Горничная шмыгнула прочь, едва не зацепив Потемкина
— А-а, господин богатырь, ждала вас… — Хотела еще что-то сказать. Он не дал. Шагнул вперед, сгреб в охапку поднял — маленькую, легкую… И она прижалась пышной грудью, утонула в медвежьих объятиях его рук, в жаркой ласке чувственных губ…
Их долго сдерживаемая страсть выплеснулась и озарила темные покои Елагинской дачи на Каменном острове, куда в праздничные дни сходилось множество всякого люда. Иван Перфильевич строго-настрого велел дворецкому угощать всякого, кто ни пожалует. А уж как рад был предоставить свое жилье Екатерине, по старой памяти содействуя любовным шашням повелительницы.
Рано утром Екатерина уехала в Зимний писать указы, а Григорий Александрович, даже не умывши лица, отдал должное искусству елагинского повара. Лакеи только диву давались: «Во, жрать горазд-от. И куды лезет?..».
А через пару дней тот же Елагин, теперь уже в ранге обер-гофмейстера, рано поутру пришел в покои фаворита. Васильчиков спал. Иван Перфильевич велел камердинеру разбудить его и вошел следом в опочивальню.
Александр Семенович быстро сел на кровати:
— Что?.. Зачем, милостивый государь, вы меня тревожите об эту пору?
Елагин подал ему бумагу с предписанием оставить Зимний дворец и отправиться в Москву или в новопожалованные имения, где ожидать дальнейшего назначения по службе. При сем ему назначалось щедрое вознаграждение.
Прочитав бумагу, Васильчиков поднял прояснившиеся глаза на обер-гофмейстера:
— Все, что ли?..
Елагин развел руками.
— Ну и слава богу, наконец-то свершилось… — Он бодро вскочил, накинул халат, весело поклонился Ивану Перфильевичу и добавил: — Ноне же съеду.
Елагину даже жалко стало молодого человека, который за два года своей «службы» никому не сделал никакой неприятности и вообще старался держаться подальше от придворных дел. И чтобы утешить, сказал:
— Ее императорское величество жалуют вас в Москве домом у Покровских ворот и достаточным капиталом на обзаведение.
Васильчиков поклонился.
— Спаси Бог, ваше высокопревосходительство. Передайте ее величеству нижайшую мою благодарность за доброту ее, понеже аудиенции, знать, прощальной не будет?..
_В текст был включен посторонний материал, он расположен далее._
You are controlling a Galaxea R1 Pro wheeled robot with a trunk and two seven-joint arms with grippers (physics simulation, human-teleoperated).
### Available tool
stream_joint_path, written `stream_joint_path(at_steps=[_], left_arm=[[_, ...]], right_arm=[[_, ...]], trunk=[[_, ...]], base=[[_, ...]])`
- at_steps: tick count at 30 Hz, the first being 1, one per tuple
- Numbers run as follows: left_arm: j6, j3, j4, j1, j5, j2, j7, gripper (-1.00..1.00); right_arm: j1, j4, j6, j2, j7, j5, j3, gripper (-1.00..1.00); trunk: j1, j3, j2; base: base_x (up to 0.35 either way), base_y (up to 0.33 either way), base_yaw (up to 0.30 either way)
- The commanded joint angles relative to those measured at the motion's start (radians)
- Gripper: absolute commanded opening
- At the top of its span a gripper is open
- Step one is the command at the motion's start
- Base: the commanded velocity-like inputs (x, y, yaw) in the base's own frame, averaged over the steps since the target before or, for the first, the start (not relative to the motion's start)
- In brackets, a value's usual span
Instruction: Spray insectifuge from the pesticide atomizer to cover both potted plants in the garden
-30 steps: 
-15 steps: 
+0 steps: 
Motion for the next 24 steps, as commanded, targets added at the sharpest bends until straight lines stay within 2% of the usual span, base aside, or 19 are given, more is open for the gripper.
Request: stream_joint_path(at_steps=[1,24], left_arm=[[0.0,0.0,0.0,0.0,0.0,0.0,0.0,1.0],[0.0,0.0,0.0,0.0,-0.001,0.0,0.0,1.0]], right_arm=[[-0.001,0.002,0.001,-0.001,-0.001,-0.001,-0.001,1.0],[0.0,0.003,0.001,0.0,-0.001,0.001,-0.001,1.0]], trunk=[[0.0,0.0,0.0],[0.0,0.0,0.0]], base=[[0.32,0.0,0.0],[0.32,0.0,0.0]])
Он посмотрел на обер-гофмейстера вопрошающим взглядом. Тот опустил глаза:
— Чаю, что так…
— Ну ин и ладно… Долгие проводы — лишние слезы…
Вечером гвардейские офицеры увидели бывшего фаворита совсем в другом виде. Пьяный и расхристанный Васильчиков горько плакал на плече то одного товарища, то другого, бормоча сквозь слезы: «Прогнала… как собаку прогнала… Слушать не пожелала… А сама-то… одно звание что „фрейлина ее величества“, а слава-то какая?..».
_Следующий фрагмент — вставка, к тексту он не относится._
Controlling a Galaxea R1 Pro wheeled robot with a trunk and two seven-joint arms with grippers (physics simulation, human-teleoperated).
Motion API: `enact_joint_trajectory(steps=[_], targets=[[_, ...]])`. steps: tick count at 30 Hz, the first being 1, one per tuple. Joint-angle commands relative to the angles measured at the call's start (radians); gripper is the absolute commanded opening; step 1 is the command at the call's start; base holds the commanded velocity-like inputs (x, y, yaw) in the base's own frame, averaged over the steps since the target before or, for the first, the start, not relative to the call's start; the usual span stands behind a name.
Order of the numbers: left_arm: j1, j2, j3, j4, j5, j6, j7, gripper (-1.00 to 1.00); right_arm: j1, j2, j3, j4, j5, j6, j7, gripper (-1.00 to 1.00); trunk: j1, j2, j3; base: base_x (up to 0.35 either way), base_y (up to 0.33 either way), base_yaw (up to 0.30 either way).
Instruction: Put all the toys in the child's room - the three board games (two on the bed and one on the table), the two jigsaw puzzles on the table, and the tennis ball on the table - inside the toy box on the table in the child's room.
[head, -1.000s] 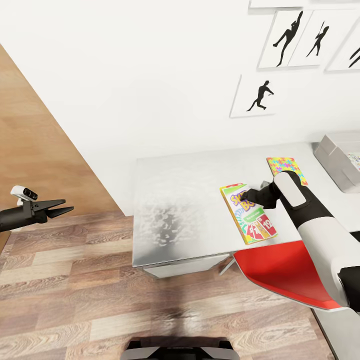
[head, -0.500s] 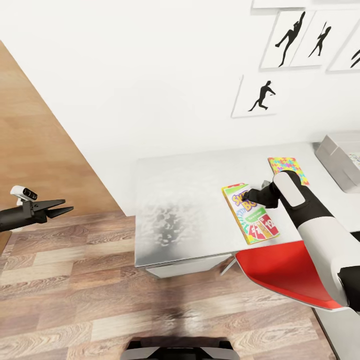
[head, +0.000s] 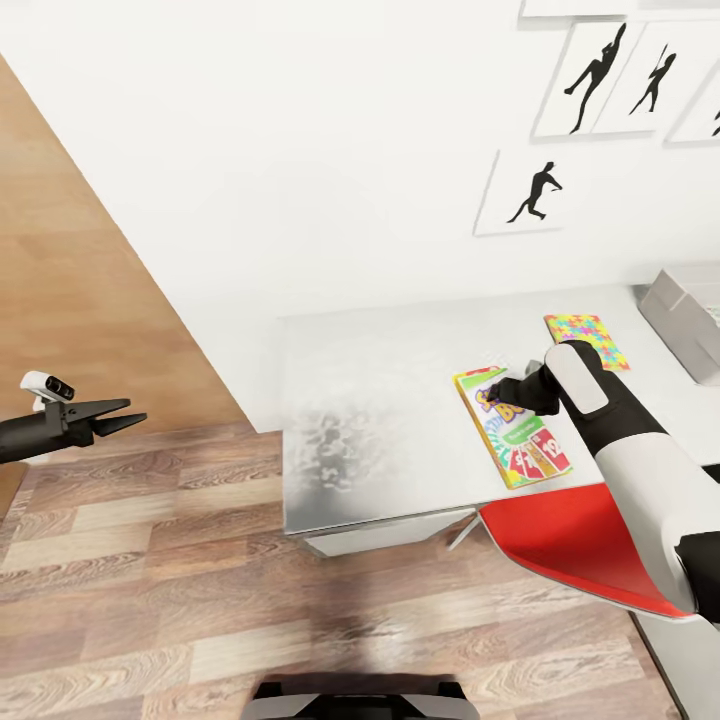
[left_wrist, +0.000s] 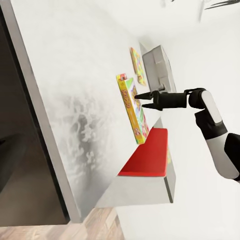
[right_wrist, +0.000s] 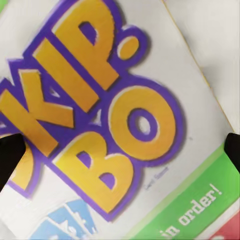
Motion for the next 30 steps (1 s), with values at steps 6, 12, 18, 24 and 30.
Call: enact_joint_trajectory(steps=[6, 12, 18, 24, 30], targets=[[-0.001, 0.001, -0.001, 0.000, 0.000, 0.010, -0.004, 1.00, 0.000, 0.000, 0.005, 0.002, -0.058, 0.000, -0.006, 1.00, 0.001, -0.001, -0.002, 0.000, 0.032, 0.000], [-0.001, 0.001, -0.001, 0.000, 0.000, 0.010, -0.004, 1.00, 0.000, 0.000, 0.005, 0.003, -0.058, 0.000, -0.006, 1.00, 0.001, -0.001, -0.002, 0.000, 0.005, 0.000], [-0.001, 0.000, -0.001, 0.000, 0.000, 0.011, -0.004, 1.00, 0.000, 0.000, 0.005, 0.003, -0.058, 0.000, -0.006, 1.00, 0.001, -0.001, -0.002, 0.000, 0.000, 0.000], [-0.001, 0.000, -0.001, 0.000, 0.000, 0.010, -0.004, 1.00, 0.000, -0.001, 0.005, 0.003, -0.058, 0.000, -0.006, 1.00, 0.001, -0.001, -0.002, 0.000, -0.018, 0.000], [-0.001, 0.000, -0.001, 0.000, 0.001, 0.010, -0.004, 1.00, 0.000, -0.002, 0.004, 0.003, -0.058, 0.000, -0.006, 1.00, 0.001, -0.001, -0.002, 0.000, -0.187, 0.000]])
Кого имел в виду Александр Семенович, так и осталось неизвестным, имени он и в пьяном угаре не назвал.
К досаде Никиты Ивановича Панина, Потемкин не просто переселился в покои фаворита, освобожденные Васильчиковым, — он прочно, по-хозяйски занял место в сердце Екатерины. Анна вспоминала, как однажды вечером Екатерина сказала ей:
— Ну вот, Аннета, пришел богатырь и все, Бог даст, наладится…
Но это только казалось так. Уже через несколько дней Григорий Александрович как-то обмолвился, что, пожалуй, ему надо бы войти в Государственный совет… Екатерина промолчала. Такой шаг вызвал бы просто ярость Панина, чего ей не хотелось.